AT&T said customers who choose a Mobile Share plan with 10 GB of data per month or higher will see a range of savings, depending upon their existing plans. For example, customers who sign up for four smartphones with unlimited voice, texting and 10 GB of data will now pay $160 per month, or $40 less than AT&T's old plan at that level.

As CNET notes, the cut in pricing is coming from the fees that AT&T charges customers for each line of service. In the past, AT&T customers would pay $100 for the 10 GB plan, with postpaid customers paying $40 per month per line and off-contract customers paying $25 per month per month per line. Now, AT&T is cutting the cost to add a new line to $15.

Importantly, the new pricing only applies to customers who pay for their phone in full up front, bring their own phone or use AT&T's Next handset upgrade plan.
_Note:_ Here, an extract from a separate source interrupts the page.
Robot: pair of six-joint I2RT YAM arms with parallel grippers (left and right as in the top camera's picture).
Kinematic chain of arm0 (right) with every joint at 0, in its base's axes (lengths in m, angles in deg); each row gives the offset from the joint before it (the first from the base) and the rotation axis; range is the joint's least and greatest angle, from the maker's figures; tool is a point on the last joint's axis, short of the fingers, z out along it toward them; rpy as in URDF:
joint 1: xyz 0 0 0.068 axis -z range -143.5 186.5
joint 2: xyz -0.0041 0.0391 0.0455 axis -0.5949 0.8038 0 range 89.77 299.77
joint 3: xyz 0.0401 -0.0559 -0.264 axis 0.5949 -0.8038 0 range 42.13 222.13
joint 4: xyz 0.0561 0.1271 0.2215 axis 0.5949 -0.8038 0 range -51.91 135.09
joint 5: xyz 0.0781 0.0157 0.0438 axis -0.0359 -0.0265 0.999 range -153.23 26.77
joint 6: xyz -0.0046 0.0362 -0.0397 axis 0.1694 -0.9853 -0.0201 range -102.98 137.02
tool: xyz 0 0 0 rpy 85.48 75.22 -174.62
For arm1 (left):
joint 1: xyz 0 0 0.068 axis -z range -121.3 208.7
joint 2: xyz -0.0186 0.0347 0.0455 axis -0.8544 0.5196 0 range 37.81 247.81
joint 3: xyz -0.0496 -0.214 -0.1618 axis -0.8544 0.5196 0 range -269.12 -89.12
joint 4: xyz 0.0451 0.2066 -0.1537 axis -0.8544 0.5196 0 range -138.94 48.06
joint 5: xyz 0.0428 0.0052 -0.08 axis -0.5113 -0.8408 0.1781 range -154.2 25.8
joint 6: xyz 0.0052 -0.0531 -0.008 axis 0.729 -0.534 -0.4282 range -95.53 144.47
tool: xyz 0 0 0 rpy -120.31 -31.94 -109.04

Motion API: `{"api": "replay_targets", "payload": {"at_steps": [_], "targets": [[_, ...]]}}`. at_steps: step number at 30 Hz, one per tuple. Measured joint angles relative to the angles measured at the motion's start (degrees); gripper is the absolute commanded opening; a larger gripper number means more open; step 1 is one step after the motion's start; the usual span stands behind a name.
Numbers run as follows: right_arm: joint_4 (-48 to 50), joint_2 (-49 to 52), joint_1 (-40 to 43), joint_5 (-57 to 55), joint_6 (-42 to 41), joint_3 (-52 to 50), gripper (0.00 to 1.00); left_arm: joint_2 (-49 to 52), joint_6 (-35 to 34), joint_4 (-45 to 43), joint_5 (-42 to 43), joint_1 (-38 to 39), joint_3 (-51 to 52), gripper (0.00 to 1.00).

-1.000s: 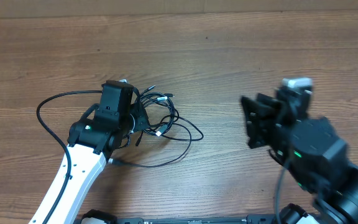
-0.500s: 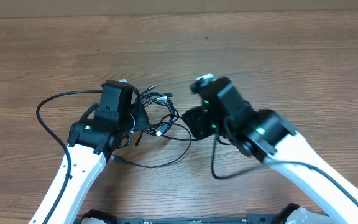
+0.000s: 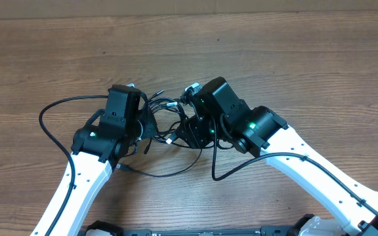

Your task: Untangle cables

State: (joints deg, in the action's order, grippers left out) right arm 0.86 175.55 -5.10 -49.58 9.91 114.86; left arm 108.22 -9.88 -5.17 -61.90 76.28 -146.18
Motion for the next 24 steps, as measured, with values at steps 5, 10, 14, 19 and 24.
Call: {"api": "replay_targets", "payload": {"at_steps": [5, 10, 14, 19, 24], "targets": [[0.04, 0.0, -0.02, -3.87, 1.81, 0.0, 0.63, 0.0, 0.57, 0.0, 1.16, 0.0, 0.0, 0.04], [0.02, 0.02, 0.0, -6.12, 2.47, 0.0, 0.61, 0.0, 1.25, -0.09, 2.99, 0.0, 0.0, 0.04], [-0.15, 1.33, 0.0, -6.64, 2.71, 0.0, 0.54, 0.0, 1.68, -0.48, 4.52, 0.0, 0.0, 0.04], [-1.68, 4.07, 0.0, -6.56, 2.84, 0.0, 0.41, 0.0, 2.19, -0.48, 5.25, 0.0, 0.0, 0.04], [-2.14, 4.48, 0.0, -6.36, 2.97, 0.0, 0.19, 0.0, 2.8, -0.5, 5.44, 0.0, 0.0, 0.04]]}}
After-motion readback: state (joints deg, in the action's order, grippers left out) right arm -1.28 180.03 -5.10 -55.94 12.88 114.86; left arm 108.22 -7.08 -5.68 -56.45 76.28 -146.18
AT&T specifically called out Verizon in its press release on the pricing, and said that Verizon's comparable plan of 10 GB shared among four smartphone users is $100 more per month at $260. However, AT&T said its new pricing is not in response to a single competitor. "We think it will be attractive to customers from other companies," an AT&T representative told CNET.

Also, through March 31, AT&T is giving $100 in credit to new and existing customers who open a new line of service. 
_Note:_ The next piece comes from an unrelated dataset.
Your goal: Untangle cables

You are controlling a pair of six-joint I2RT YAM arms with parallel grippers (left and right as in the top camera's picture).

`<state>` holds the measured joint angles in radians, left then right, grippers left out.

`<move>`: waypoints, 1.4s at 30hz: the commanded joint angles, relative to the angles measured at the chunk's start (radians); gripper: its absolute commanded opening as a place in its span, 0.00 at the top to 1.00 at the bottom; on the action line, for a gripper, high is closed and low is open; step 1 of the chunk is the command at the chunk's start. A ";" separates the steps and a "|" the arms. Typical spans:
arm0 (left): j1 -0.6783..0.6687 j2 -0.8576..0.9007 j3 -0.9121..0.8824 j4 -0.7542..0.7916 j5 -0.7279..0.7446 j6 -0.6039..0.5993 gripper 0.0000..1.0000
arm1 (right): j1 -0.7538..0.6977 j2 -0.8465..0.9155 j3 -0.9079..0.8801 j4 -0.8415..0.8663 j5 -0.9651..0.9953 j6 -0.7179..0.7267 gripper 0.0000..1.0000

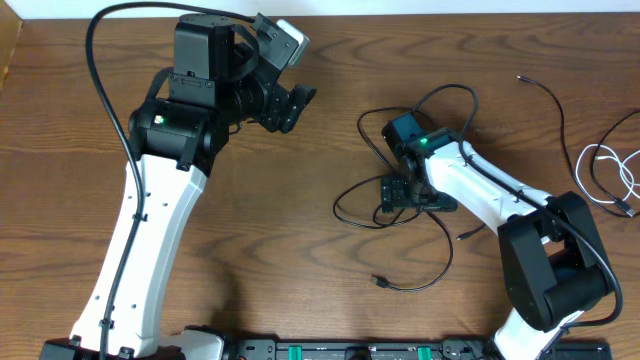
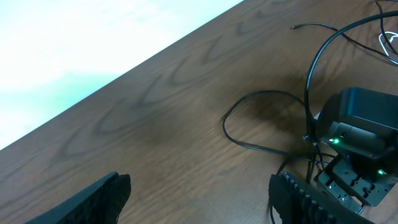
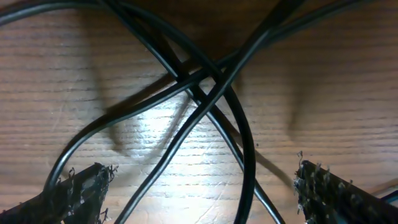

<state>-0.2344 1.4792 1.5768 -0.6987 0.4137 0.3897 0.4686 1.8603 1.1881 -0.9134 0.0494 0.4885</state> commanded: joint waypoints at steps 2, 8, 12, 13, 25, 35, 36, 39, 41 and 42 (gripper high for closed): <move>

AT&T's new plans come after T-Mobile announced it will pay up to $650 in early termination fees (ETFs) for customers that want to switch to T-Mobile from other carriers and trade in their devices.

"With all the effort currently going into getting customers to switch, AT&T's moves seem to be geared towards keeping existing customers first and foremost," Jackdaw Research analyst Jan Dawson wrote. "This is clearly a response to the aggressive price moves from competitors, especially T-Mobile, over the last several months. But they also reinforce the fundamental difference in strategy between AT&T and Verizon Wireless on the one hand and Sprint (NYSE:S) and T-Mobile on the other. AT&T has switched entirely to metered data, and as such the best way to grow revenues over time is to increase the amount of data people include in their plans."

Dawson also noted that the plans are part of AT&T's push to get customers to pay for their devices explicitly. "Lowering service plans is a great way to incentivize customers to switch to its Next program, under which customers pay for phones in installments over time, rather than having the cost of the device recouped through service fees," he wrote. "As such, both these moves can be seen as AT&T positioning for the future: shifting to data plans as the focus for growth, and breaking out the cost of devices so that service fees truly reflect the cost of service. Most customers will save significantly on their service plans by switching, but since they will have to start paying for their devices separately, those with expensive devices may end up paying more over time, while those who prefer inexpensive devices will be able to save money overall."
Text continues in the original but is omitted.